So who is Pappy Pariah and why is Sean Penn saying all those nice things about him? Little or no light was shined on the not particularly difficult mystery Friday when the actor appeared on HBO’s Real Time With Bill Maher. The guest spot was the two-time Oscar-winner’s second Pappy plug this week – he appeared Tuesday on The Late Show With Stephen Colbert – to promote the oddly-named author’s “mem-noir” Bob Honey Who Just Do Stuff.
Penn narrates a free audiobook of the Pariah roman a clef, available October 18, which Maher described as a “beautifully written” fever dream about a former intelligence agent-slash-sociopathic killer. “First of all,” praised Maher, “it’s short, which I love.”

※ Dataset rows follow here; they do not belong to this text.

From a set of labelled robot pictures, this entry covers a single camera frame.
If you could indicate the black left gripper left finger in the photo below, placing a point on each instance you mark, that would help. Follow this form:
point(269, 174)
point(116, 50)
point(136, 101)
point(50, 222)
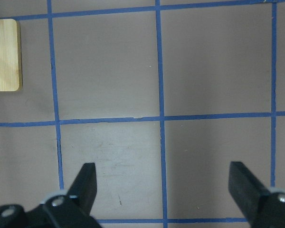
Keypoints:
point(82, 193)

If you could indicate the wooden mug tree stand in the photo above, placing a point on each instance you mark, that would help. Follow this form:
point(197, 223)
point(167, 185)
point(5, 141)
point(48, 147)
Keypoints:
point(10, 56)

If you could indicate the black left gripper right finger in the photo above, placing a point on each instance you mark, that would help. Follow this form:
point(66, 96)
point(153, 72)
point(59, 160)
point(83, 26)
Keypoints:
point(247, 191)

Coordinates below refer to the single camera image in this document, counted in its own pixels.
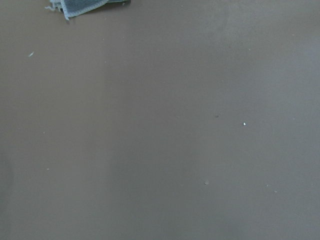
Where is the grey folded cloth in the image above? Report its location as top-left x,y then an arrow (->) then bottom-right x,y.
44,0 -> 128,21

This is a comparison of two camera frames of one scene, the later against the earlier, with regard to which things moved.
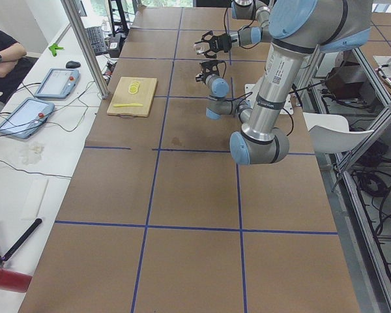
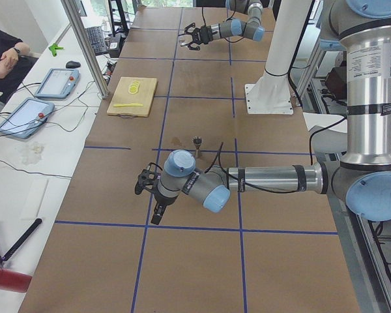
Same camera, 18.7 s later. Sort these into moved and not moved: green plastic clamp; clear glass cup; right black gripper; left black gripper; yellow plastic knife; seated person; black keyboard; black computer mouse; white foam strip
Moved: left black gripper; clear glass cup; right black gripper
Not moved: white foam strip; green plastic clamp; seated person; black computer mouse; black keyboard; yellow plastic knife
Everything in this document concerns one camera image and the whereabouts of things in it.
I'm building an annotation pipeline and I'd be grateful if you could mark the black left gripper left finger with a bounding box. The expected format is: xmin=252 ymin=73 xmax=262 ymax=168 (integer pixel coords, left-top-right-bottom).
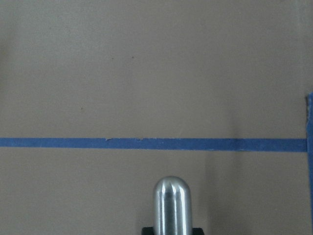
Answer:
xmin=141 ymin=227 xmax=154 ymax=235

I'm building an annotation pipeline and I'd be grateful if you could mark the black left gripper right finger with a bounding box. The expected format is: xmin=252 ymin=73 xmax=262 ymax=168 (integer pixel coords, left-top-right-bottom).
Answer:
xmin=192 ymin=228 xmax=204 ymax=235

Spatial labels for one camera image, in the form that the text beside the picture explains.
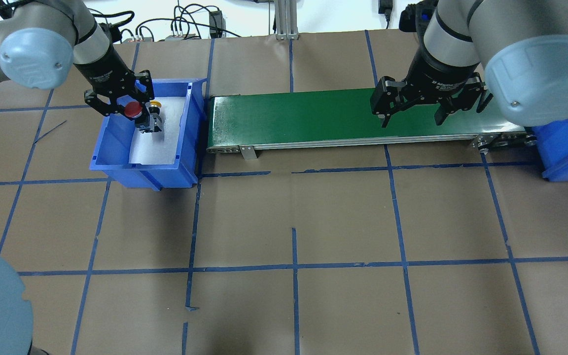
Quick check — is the yellow push button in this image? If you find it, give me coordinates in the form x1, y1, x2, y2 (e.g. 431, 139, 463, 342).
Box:
149, 100, 162, 112

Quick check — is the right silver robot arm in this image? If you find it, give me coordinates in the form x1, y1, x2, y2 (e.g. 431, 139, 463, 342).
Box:
370, 0, 568, 127

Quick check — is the blue destination bin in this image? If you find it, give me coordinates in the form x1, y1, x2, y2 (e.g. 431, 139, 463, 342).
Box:
533, 119, 568, 182

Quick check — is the green conveyor belt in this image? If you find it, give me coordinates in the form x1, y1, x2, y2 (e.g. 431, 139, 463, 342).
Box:
207, 88, 536, 153

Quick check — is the white foam in source bin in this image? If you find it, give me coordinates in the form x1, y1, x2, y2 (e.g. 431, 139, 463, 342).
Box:
129, 96, 187, 166

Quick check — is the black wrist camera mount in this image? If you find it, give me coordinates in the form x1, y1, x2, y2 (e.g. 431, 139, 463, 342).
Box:
398, 0, 439, 35

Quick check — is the black power adapter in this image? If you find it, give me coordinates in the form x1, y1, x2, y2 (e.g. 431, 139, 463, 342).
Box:
209, 10, 226, 38

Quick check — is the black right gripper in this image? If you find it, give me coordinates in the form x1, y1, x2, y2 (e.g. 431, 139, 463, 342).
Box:
370, 47, 494, 128

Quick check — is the aluminium frame post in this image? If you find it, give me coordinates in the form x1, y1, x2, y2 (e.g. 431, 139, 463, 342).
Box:
274, 0, 299, 40

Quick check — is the blue source bin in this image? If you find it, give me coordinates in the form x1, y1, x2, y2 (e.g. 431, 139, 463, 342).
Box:
89, 78, 207, 191

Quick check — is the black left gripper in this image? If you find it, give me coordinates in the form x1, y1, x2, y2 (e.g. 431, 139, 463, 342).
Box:
74, 47, 155, 117

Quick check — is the red push button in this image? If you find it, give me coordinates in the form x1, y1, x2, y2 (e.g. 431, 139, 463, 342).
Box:
124, 101, 163, 133

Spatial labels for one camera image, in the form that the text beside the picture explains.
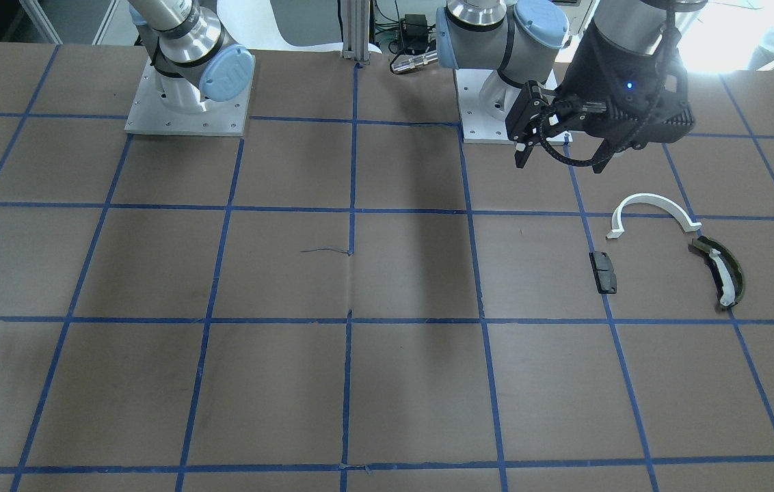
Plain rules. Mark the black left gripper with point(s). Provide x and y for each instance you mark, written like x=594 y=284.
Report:
x=591 y=70

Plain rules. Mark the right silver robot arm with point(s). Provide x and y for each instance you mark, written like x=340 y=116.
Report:
x=198 y=63

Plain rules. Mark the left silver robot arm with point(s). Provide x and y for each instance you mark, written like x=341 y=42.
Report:
x=521 y=42

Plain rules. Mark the white curved plastic part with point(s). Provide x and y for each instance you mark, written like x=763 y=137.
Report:
x=661 y=202

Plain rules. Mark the black brake pad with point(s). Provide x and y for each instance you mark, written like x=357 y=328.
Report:
x=603 y=272

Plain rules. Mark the black power adapter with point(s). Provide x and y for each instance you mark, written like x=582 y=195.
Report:
x=414 y=28

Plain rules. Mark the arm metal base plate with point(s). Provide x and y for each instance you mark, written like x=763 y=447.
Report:
x=166 y=106
x=483 y=116

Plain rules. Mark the aluminium frame post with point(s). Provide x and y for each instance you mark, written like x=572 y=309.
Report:
x=355 y=24

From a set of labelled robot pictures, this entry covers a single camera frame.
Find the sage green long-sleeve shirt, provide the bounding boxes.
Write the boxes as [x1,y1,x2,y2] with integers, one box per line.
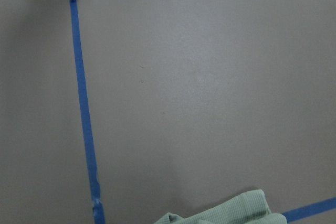
[156,189,287,224]

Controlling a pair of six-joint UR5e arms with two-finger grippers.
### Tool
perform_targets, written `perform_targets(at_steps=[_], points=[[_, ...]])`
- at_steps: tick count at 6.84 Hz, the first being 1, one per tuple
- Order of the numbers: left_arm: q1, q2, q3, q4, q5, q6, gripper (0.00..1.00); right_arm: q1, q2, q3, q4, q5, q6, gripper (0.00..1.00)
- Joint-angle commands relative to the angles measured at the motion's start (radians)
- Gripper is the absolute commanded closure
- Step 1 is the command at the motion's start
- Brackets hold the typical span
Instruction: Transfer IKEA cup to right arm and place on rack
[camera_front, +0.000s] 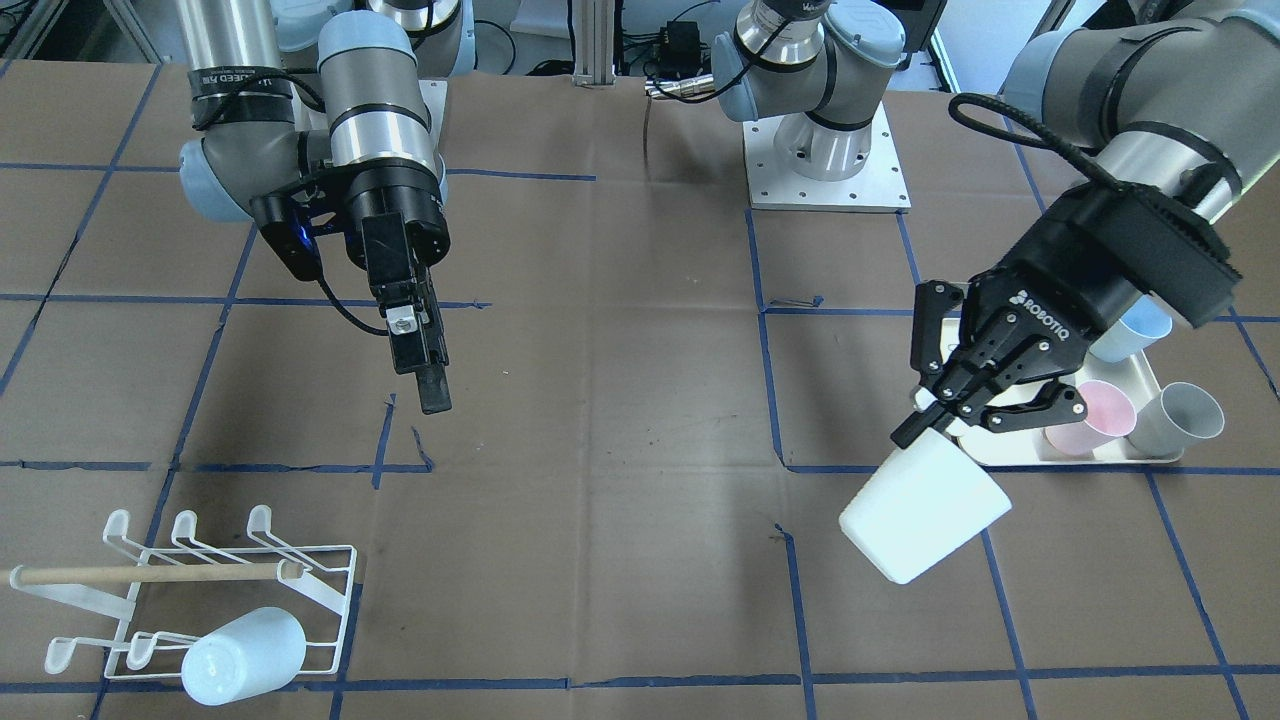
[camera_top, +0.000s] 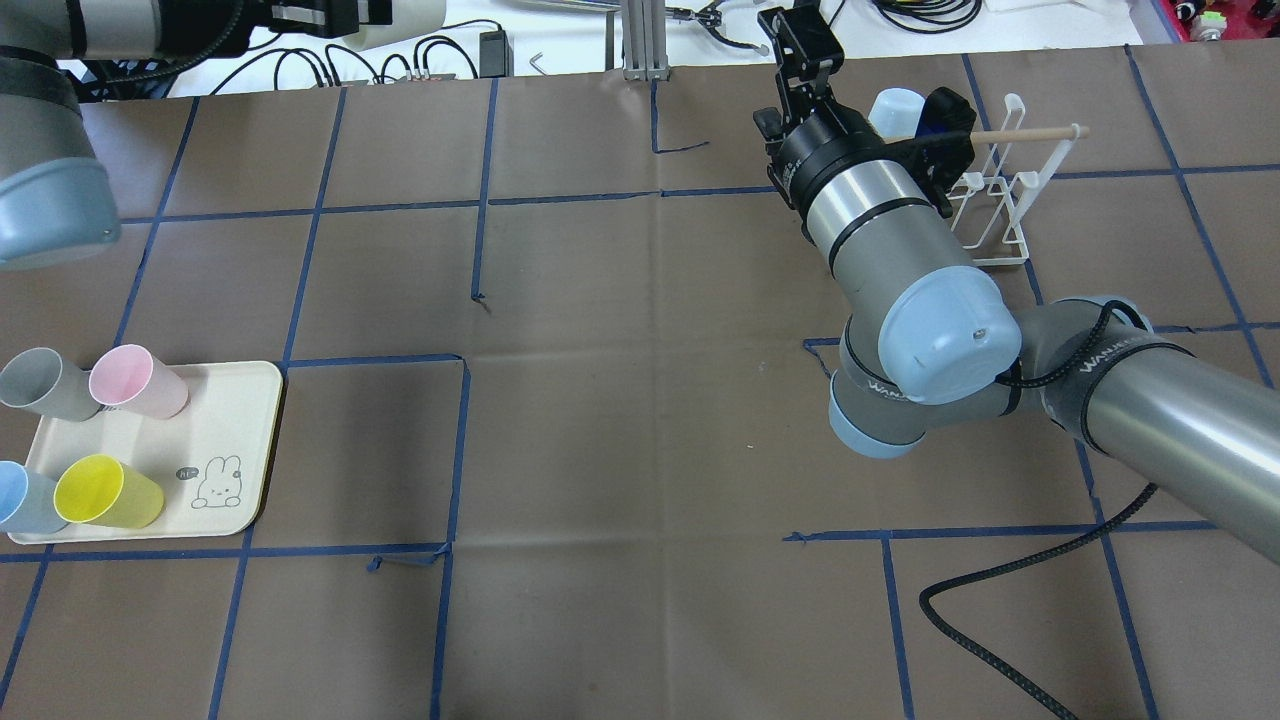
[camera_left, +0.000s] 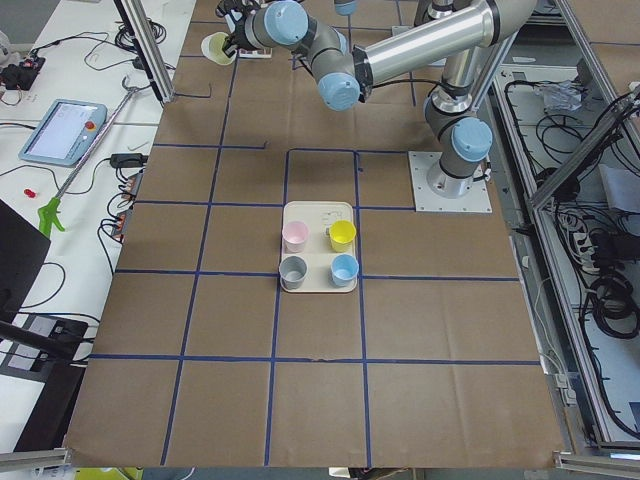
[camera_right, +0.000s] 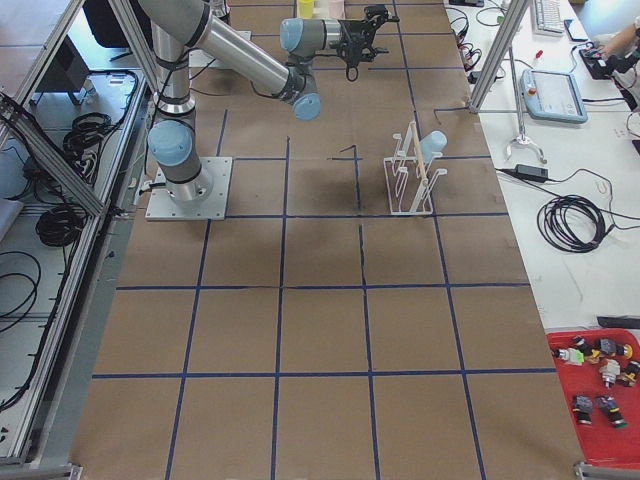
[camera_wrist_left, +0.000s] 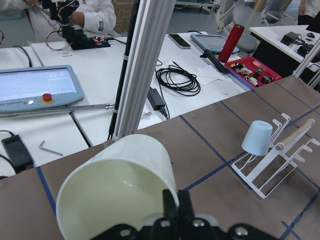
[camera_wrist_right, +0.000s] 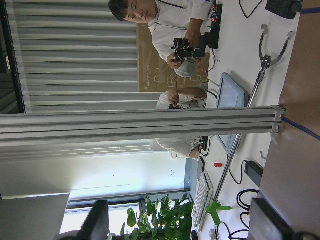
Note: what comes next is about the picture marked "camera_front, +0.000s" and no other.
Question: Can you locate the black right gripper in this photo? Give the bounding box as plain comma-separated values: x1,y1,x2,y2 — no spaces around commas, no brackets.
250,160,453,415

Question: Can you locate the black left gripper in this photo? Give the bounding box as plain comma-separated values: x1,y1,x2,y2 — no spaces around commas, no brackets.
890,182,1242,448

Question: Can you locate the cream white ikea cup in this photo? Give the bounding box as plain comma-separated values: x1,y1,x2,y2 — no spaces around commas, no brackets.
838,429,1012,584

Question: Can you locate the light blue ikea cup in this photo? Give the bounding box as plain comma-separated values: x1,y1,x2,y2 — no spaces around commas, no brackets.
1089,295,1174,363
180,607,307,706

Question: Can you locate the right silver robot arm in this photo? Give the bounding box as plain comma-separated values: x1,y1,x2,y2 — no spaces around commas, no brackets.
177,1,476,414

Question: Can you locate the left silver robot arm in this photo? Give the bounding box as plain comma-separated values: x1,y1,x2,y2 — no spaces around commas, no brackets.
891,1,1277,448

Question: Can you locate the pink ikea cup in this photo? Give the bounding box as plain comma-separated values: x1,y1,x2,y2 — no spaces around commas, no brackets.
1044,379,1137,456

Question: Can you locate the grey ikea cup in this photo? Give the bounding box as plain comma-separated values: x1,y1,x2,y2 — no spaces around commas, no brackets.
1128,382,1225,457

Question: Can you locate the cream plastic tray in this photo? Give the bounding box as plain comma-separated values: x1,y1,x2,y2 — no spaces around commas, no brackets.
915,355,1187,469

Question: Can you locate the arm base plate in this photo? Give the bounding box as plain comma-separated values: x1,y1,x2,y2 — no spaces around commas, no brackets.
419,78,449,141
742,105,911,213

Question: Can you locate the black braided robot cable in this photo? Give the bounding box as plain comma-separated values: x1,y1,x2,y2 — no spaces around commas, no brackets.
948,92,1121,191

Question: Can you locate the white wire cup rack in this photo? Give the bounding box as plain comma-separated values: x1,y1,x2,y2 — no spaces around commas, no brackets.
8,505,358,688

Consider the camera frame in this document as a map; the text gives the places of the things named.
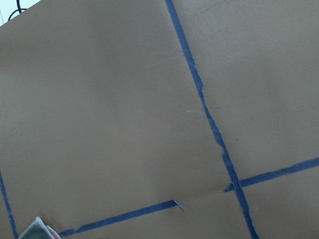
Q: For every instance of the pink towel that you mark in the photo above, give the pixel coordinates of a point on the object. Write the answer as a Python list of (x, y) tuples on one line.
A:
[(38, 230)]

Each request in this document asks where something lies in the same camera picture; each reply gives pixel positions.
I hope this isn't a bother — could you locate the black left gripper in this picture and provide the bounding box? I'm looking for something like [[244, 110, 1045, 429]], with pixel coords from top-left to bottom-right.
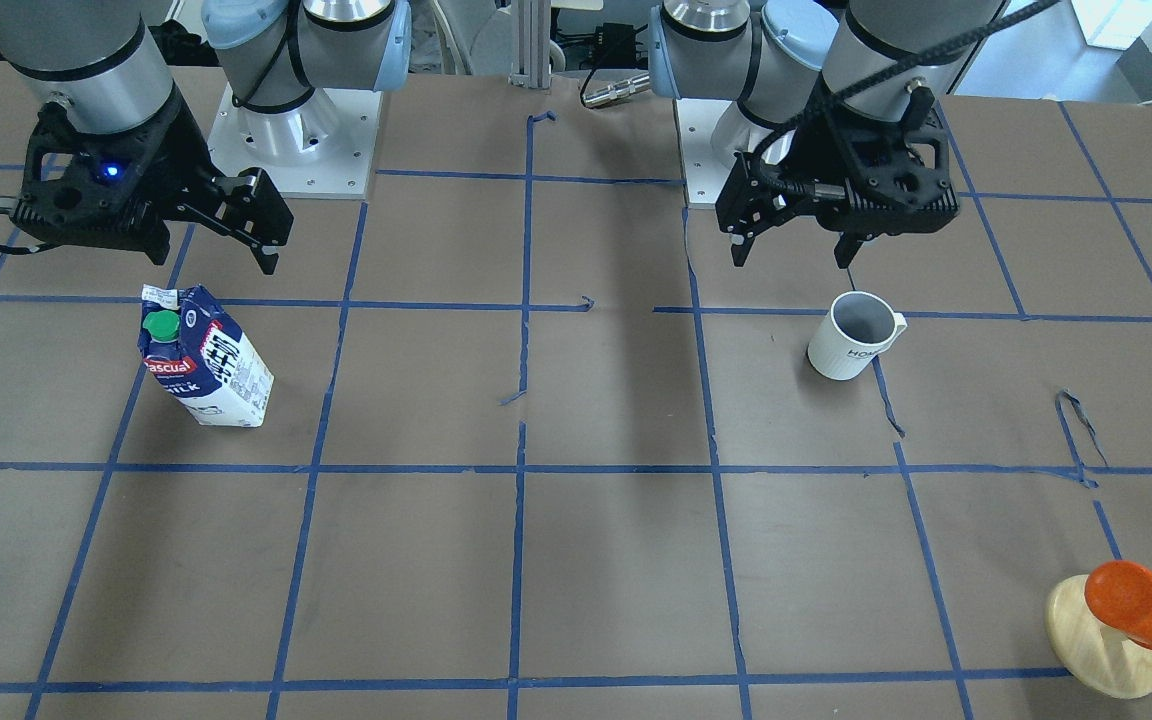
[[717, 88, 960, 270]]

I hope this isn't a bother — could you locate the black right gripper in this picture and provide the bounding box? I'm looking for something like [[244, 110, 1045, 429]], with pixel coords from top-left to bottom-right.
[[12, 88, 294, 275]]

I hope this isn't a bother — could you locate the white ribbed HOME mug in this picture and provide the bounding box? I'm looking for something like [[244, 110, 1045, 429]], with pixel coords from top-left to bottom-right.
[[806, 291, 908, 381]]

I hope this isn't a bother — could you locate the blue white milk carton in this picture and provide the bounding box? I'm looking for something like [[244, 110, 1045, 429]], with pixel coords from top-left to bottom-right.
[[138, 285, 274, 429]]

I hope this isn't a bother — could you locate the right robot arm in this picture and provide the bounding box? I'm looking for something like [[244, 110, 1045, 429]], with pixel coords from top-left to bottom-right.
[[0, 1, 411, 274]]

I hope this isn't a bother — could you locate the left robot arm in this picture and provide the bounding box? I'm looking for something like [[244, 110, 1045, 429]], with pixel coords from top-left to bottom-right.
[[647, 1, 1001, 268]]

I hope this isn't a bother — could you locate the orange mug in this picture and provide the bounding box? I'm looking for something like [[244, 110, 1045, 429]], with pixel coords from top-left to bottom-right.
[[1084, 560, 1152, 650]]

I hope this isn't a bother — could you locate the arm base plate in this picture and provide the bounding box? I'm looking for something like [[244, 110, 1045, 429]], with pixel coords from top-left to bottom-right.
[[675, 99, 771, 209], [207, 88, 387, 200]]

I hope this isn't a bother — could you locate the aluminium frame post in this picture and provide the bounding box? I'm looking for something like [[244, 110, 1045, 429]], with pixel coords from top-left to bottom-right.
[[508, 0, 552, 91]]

Maher seemed, surprisingly, rather more accepting of Penn’s non-authorship than was Colbert. Penn repeated the story that he’d met the book’s author once in passing in 1979, and hadn’t reconnected until May of this year, when he received Pariah’s unsolicited manuscript from the Cayman Islands.
“What I was reading was, in essence, the book I would have written if I was writing a book,” Penn told Maher, seeming to offer bait that went unchomped. (Colbert wasn’t so accepting – despite Penn’s denial that he wrote the book, the Late Show host noted, at one point, “That sounds made-up”).
HBO hadn’t posted an online video clip of Penn’s Real Time appearance as of Saturday morning. Deadline will link to a clip if and when it becomes available.
“He has a clear moral code,” said Penn about the book’s title character who has spent some time with drug lords, “that has to do with something that we’ve always had trouble with in terms of morality, which is the principle of triage – what you treat first. For example, he talks about words being as lethal as a gun but nobody needs a background check for the words.”
Continued Penn, “There’s a kind of exploration of the chaotic part of what’s happening in culture, for example the Trump voters – and quite clearly one of the characters is Donald Trump. Those voters are in one of two categories: they are either the highly uninformed – and we could use a less polite word for some of them – and you’re also looking at a country of people who are truly unwittingly willing to dismiss their love for their children to engage in a kind of political temper tantrum.”
Donald Trump himself came out relatively – relatively – unbruised from Penn’s appearance, aside from getting labeled “a 12-year-old sociopath.”
Despite Penn’s spotlighted top-of-the-show slot, he never really got around to answering Maher’s opening question – “Why are you plugging someone else’s book?” Maybe the actor will explain further when he does a Bob Honey reading Thursday October 6 at the Los Angeles County Museum of Art. No word yet on whether Pappy Pariah will show.